La periodontitis, como hemos comentado anteriormente, es un proceso irreversible. Además de afectar a la encía, también afecta al hueso, provocando un proceso de pérdida del mismo que, al contrario que la gingivitis, no podemos recuperar a su estado inicial.

Si no controlamos muy bien la gingivitis, ésta puede llevar a desarrollar la periodontitis.

La periodontitis es una enfermedad muy común en edades avanzadas, ya que hace años no se tenía conciencia de la importancia de mantener buena higiene dental, y como es un proceso lento, los resultados se ven actualmente en edad adulta.

Además de la edad y una insuficiente higiene bucodental, hay otros factores de riesgo que multiplican la posibilidad de tener periodontitis, como son el tabaco, el alcohol, la diabetes, el estrés, la predisposición genética y la obesidad.

¿Qué signos nos avisan de poder padecer periodontitis?

-Movilidad de los dientes

-Recesiones de encía: cuando la encía, en lugar de bordear la corona del diente, se va retrayendo hacia el hueso y comienza a verse la raíz.
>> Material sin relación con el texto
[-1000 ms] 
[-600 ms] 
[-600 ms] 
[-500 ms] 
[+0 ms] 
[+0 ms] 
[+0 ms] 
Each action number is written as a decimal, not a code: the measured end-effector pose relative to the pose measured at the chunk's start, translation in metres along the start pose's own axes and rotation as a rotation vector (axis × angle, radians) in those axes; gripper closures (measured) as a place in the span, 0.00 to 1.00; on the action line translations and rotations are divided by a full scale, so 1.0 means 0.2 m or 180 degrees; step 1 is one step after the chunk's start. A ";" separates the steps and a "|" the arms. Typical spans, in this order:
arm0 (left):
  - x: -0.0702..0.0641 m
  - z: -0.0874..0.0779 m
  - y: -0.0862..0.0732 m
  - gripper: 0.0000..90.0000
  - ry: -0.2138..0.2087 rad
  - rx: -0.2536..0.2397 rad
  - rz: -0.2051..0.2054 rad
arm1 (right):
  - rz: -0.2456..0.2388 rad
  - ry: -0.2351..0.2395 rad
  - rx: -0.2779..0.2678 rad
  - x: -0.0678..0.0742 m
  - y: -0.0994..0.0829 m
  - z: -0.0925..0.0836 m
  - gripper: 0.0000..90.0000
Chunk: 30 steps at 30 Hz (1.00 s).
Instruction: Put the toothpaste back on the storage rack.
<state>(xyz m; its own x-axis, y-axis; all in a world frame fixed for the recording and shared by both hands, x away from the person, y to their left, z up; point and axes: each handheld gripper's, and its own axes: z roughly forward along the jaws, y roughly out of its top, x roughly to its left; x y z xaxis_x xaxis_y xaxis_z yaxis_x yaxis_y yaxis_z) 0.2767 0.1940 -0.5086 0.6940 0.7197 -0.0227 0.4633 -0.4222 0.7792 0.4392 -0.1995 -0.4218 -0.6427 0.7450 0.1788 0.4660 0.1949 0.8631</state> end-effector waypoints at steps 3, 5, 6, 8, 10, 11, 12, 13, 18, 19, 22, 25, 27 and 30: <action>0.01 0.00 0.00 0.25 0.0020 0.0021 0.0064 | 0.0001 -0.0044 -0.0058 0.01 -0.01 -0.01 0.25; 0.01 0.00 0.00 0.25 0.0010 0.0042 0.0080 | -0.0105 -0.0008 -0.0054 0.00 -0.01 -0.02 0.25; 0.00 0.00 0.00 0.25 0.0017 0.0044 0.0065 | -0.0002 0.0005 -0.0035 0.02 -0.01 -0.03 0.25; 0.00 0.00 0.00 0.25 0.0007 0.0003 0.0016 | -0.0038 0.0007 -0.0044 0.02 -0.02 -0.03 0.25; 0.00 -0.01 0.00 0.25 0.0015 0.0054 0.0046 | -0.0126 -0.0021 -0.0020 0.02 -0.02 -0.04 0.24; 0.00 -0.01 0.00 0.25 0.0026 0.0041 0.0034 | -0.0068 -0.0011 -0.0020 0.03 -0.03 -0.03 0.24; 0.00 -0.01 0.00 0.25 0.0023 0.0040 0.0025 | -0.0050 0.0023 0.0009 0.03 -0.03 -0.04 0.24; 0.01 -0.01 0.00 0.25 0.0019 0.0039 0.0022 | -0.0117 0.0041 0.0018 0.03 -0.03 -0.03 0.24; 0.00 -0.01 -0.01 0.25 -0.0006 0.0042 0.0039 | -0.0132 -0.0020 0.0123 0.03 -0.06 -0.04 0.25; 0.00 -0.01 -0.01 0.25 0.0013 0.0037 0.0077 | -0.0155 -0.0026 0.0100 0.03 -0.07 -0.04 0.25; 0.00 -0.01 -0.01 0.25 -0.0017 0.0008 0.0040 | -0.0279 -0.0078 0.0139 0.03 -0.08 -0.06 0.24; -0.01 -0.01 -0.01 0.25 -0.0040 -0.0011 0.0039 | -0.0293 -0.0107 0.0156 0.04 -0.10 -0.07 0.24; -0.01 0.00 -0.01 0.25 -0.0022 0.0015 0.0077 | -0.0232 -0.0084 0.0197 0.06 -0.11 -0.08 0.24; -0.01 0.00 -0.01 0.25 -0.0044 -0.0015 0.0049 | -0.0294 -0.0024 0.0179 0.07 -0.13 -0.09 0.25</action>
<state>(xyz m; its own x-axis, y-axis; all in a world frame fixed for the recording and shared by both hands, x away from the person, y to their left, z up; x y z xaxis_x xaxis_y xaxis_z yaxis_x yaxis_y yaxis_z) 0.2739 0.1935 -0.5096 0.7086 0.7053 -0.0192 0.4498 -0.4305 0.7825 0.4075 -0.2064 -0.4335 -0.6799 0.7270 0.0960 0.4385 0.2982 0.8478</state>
Esto hace que se vean los dientes más “largos”.

-Sangrado.

-Abundante sarro o placa dental.

-Sensibilidad al frío o calor.

Diagnóstico y tratamiento

Es muy importante prevenir desde el principio y adoptar todas las medidas de higiene necesarias, así como, estar en contacto con el odontólogo para que haga un diagnóstico precoz y evitar que el proceso de periodontitis se inicie o empeore.

Para hacer un diagnóstico, el dentista hará un estudio periodontal donde examinará el estado de las encías y hará una serie de radiografías intraorales que mostrarán el estado del hueso.

La periodontitis puede estar en fase leve, moderada o avanzada, y depende del estadio en el que nos encontremos, cambiará las distintas opciones de tratamiento.

Cuando nos encontramos en una fase leve podemos necesitar una limpieza profesional.

En fase moderada será necesario un raspado y alisado radicular que, como su nombre indica, consiste en eliminar el sarro que se sitúa adherido a la raíz del diente, por debajo de la encía, con una serie de instrumentos ultrasónicos y manuales.

En fase avanzada es posible que, además de necesitar un raspado y alisado radicular, sea necesaria alguna cirugía de injerto de encía o regeneración ósea.

Una vez tengamos controlada la periodontitis, es necesario hacer mantenimientos en la clínica con la frecuencia que nos indique el odontólogo, para así controlar el estado de la enfermedad y evitar que avance.

Pero sobre todo, como en la gingivitis, el trabajo más importante se hace en casa. Debemos utilizar la técnica de cepillado adecuada y mantener una frecuencia de 2-3 veces al día.

Se añadirán los complementos de higiene que el profesional nos indique y deberemos incluirlo a nuestra rutina diaria, ya que es esencial para preservar la salud bucodental.